Enhancing imprinting signals and lymphocyte homing
Vaccines can be administered with cofactors that help increase homing receptor imprinting on activated lymphocytes. Dendritic cells within Peyer’s patches convert vitamin A into retinoic acid, which induces expression of homing markers α4β7 and CCR9 on activated lymphocytes [25]. Various murine studies demonstrate the detrimental effects of vitamin A deficiency in mucosal lymphocyte homing [26]. Vitamin A deficiency in mice abrogated vaccine-induced mucosal homing marker expression on T lymphocytes and protection from oral challenge, however, protection was restored with oral vitamin A supplementation [26]. In humans, oral all-trans retinoic acid supplementation had similar benefits when co-administered with Vivotif vaccine (typhoid), but not with Rotarix (rotavirus) or Dukoral (cholera) [27]. More recently, the inclusion of a retinoic acid receptor agonist in a parenteral rotavirus vaccine was shown to imprint gut-specific homing receptors on lymphocytes [28]. Since B and T cells exhibit homing plasticity [25], it is possible that vaccine boosters with vitamin A supplementation can re-educate memory cells to improve mucosal responses.

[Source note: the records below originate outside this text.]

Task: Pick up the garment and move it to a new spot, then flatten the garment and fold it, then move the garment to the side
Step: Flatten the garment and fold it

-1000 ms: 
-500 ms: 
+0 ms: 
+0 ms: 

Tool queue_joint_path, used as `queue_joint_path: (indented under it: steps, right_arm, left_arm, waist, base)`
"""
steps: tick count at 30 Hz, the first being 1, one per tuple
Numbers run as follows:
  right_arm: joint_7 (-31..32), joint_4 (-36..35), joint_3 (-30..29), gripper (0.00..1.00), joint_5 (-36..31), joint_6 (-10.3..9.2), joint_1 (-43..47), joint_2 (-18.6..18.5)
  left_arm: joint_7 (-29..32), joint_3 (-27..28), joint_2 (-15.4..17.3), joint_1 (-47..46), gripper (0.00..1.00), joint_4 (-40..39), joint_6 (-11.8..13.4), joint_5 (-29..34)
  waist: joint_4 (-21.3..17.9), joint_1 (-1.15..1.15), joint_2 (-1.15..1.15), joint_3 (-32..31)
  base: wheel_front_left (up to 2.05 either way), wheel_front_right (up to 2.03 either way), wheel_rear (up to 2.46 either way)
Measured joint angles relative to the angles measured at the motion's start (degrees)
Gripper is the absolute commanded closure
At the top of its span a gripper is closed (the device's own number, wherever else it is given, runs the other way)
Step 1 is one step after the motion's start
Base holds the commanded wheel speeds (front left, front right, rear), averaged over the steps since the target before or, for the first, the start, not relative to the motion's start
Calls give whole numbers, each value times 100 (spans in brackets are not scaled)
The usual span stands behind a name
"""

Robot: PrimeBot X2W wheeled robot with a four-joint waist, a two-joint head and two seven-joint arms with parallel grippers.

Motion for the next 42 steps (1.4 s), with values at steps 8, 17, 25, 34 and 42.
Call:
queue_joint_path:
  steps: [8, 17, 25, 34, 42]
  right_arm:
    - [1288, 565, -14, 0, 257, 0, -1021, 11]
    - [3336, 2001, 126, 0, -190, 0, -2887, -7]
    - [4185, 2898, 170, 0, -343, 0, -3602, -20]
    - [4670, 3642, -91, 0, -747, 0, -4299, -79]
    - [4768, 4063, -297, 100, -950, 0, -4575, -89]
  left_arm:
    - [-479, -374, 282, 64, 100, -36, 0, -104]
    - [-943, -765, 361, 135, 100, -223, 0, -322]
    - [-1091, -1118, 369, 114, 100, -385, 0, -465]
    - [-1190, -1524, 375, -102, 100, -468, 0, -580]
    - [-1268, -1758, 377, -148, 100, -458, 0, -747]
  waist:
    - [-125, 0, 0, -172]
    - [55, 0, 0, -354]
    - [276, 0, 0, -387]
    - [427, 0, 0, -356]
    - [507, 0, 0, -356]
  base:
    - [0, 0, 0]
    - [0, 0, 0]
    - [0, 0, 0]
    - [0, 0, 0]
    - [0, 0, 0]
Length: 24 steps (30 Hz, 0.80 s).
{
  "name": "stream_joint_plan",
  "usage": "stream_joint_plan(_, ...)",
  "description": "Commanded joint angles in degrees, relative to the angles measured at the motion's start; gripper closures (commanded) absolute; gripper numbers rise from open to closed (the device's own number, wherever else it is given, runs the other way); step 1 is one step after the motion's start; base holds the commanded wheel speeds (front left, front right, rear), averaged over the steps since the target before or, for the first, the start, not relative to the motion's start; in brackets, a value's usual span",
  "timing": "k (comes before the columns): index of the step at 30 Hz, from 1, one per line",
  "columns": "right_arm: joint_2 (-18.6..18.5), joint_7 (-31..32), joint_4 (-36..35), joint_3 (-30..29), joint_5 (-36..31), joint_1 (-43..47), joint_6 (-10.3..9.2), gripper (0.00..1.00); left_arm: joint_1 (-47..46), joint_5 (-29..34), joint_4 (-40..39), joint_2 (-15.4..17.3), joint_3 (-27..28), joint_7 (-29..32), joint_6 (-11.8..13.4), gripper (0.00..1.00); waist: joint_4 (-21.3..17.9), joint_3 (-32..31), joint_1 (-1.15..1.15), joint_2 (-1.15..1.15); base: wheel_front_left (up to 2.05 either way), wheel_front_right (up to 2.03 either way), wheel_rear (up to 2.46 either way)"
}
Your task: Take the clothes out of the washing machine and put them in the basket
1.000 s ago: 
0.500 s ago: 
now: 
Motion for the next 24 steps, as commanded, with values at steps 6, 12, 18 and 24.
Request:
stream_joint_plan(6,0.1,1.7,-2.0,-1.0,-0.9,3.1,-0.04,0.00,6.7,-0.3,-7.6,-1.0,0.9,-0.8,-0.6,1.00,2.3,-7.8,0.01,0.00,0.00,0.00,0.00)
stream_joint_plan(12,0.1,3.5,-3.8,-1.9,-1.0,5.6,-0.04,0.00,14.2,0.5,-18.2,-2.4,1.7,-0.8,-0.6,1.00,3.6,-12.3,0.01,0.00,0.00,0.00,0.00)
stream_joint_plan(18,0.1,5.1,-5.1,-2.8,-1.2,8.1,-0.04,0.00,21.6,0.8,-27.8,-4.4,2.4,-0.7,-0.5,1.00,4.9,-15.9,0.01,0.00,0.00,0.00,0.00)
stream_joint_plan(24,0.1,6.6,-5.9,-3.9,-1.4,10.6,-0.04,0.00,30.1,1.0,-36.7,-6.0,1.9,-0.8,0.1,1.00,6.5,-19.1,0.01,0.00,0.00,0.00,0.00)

Exploiting the integrated mucosal immune system
While biased mucosal homing networks can pose an impediment for vaccine efficacy, it is also an opportunity for designing better vaccines. Since conventional parenteral immunization rarely elicits robust mucosal immunity, various studies have sought to manipulate imprinting signals to induce mucosa site-specific protection following systemic priming. These “prime and pull” strategies aim to prime systemic lymphocytes with parenteral vaccination and then recruit these cells to specific mucosal locations by application of chemokines at the sites of interest. Prime and pull has been successfully demonstrated for HSV [29], HIV [30], SARS-CoV-2 [31], and tuberculosis [32]. The Iwasaki group first showed that subcutaneous vaccination of mice with attenuated HSV-2, followed by topical vaginal application of CD8+ T cell-recruiting chemokines CXCL9 and CXCL10 recruited parenterally primed T cells to the reproductive tract [29]. In a similar vein to prime and pull, IPV boost after OPV prime significantly increases mucosal immunity and decreases viral shedding post-challenge, despite the fact that IPV itself does not induce mucosal immunity [33,34]. Future investigation into exploiting the integration of the mucosal system via administration of parenteral subunit vaccines or inactivated rotavirus after live oral rotavirus vaccination may offer new ways to boost mucosal immunity in endemic regions where rotavirus vaccine efficacy wanes.
Overall, it may be time to reorient our approach to mucosal vaccine design from “eliciting response” to “steering immune trafficking and shaping responses in a context-dependent manner” (Table 1). This will likely require both re-engineering existing vaccines to better program mucosal homing and developing new ways to orchestrate immunity across mucosal sites. Central to all of these approaches is the need to deepen understanding of the nuances of mucosal immunity to integrate antigen delivery, adjuvant selection, and microbial biases to achieve effective and durable protection.